BOMONTİADA'DA ARŞİVLEME
Ferit F. Şahenk: Müthiş bir arşivleme ekibi kuruldu Bomonti'de. Yani şöyle söyleyeyim size bir hastane ameliyathanesindeki titizlikle eski fotoğrafların arşivlenmesi, negatiflerin yeniden depolanması ve restorasyonu ve Ara Hoca'nın (Ara Güler) 3 küsür milyon negatifi var çekilmiş. Yangına dayanıklı arşivlerin dolapları, muhteşem. Bunlara yeniden hayat verip kendisiyle beraber kurduğumuz vakıfta çok şey yapacağız. Müzenin yanında bir gün özel bir şey yapıp gruplar halinde biraz da fotoğraf seveniniz varsa görülmesi gerekir. Hüsnü Bey'e de onu dedim, bu sadece Ara hocayla kalmasın, Türkiye'nin başka böyle fotoğraf olayındaki değerlerin arşivlenmesini biz yapalım ve bir yerlere devredelim ama çok güzel bir know-how kuruldu.

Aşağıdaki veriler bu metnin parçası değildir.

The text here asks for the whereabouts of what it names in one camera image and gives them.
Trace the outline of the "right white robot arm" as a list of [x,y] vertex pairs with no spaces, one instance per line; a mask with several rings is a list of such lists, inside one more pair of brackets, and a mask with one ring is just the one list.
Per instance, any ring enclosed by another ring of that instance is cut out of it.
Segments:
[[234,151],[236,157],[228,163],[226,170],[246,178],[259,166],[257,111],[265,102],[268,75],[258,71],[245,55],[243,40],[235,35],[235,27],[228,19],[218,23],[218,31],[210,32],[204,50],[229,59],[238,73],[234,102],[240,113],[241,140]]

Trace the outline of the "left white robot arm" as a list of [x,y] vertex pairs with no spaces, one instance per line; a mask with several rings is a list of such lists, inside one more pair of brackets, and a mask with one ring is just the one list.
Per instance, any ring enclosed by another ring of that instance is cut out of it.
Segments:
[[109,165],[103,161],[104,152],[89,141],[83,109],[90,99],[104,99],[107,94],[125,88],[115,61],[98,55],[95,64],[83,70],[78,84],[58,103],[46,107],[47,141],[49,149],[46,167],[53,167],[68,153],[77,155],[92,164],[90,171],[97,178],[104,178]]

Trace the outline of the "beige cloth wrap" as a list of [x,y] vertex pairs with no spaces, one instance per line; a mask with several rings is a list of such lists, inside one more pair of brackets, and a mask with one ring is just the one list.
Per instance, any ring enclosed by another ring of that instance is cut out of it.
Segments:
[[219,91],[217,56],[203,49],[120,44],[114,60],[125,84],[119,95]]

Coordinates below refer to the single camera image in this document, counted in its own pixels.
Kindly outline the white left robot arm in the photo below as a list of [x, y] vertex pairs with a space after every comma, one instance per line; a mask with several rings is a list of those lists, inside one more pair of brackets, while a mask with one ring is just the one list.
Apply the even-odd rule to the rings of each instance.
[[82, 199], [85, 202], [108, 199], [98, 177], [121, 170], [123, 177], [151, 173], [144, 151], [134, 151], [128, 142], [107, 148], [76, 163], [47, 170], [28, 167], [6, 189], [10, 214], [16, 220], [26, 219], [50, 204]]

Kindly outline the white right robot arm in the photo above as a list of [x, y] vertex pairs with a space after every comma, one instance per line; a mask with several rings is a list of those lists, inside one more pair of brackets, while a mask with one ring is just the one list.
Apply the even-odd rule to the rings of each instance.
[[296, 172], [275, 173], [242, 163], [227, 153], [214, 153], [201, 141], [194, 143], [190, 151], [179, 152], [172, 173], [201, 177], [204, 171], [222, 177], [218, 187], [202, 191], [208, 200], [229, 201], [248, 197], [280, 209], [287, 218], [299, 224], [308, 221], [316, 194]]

Osmanlı Bankası'nda yaptığımızın fotoğrafçılığa dönük olanı.. Mesela buna devam edeceğiz.

Hüsnü Akhan: Bomontiada'da Leica galerinin üzerindeki üçüncü kat tamamiyle uluslararası standartlara uygun muazzam bir arşiv ve dijitalleşme merkezi oluşturduk. Bunu akademisyenlerin de kullanımına açacağız. Araştırmacıların, akademisyenlerin, sadece Türk değil uluslararası düzeyde.

TÜRKİYE CAZİP

Türkiye'nin yabancıları için çok cazip hale geldiğini söylediniz…

Ferit F. Şahenk: Çok ilgi var, önemli olan, hikaye diyeceğim yanlış anlamayın. Hikayeyi çok düzgün anlatmak lazım. Şimdi şuna da girmek istiyorum, bizim grubun çok güzel yaptığı çalışmalar var. Biraz bizim belirli zamanlarda yanlış anlaşılmamızın en büyük sebebi de biziz. Çünkü biz de iletişim sanatını pek bugüne kadar doğru dürüst yapabilmiş bir grup değiliz. Belki bunu en iyi yapan Garanti Bankamızdır.

HEDEFİMİZ BELLİ

Ferit F. Şahenk:: Mesela şunu söyleyeyim, bizim belli çerçevede yapmak istediğimiz, gitmek istediğimiz hedef var. O da şu: Hepiniz Louis Vuitton grubunu biliyorsunuz. Tabii biz bir Louis Vuitton grubu değiliz ama yapmak istediğimiz yeme içme ve otel grubumuzun mini bir Louis Vuitton olması. Dikkat ederseniz biz hiç otellerimizi aynı isimle değil kendi özellikleriyle başlangıçta arz ettiğim gibi hikayeleriyle oluşturmak istiyoruz. Tabii bunlar belli şekilde yatırımcıların da ilgisini çekiyor.

MEDYA SEKTÖRÜ

Ferit F. Şahenk: Biz medya sektöründe değiliz ki, biz eğlence sektöründeyiz. Biz hiçbir zaman Starı ve NTV'yi medya sektörü olarak görmedik. Eğlence öyle hobi anlamında değil ki, star bu sene çok daha iyi gidiyor. Star, Kral bunlar bizim için çok önemli. Bizim öbür işlerimiz için Kral çok önemli. Haber kanalları da çok önemli ben gurur duyuyorum NTV ile.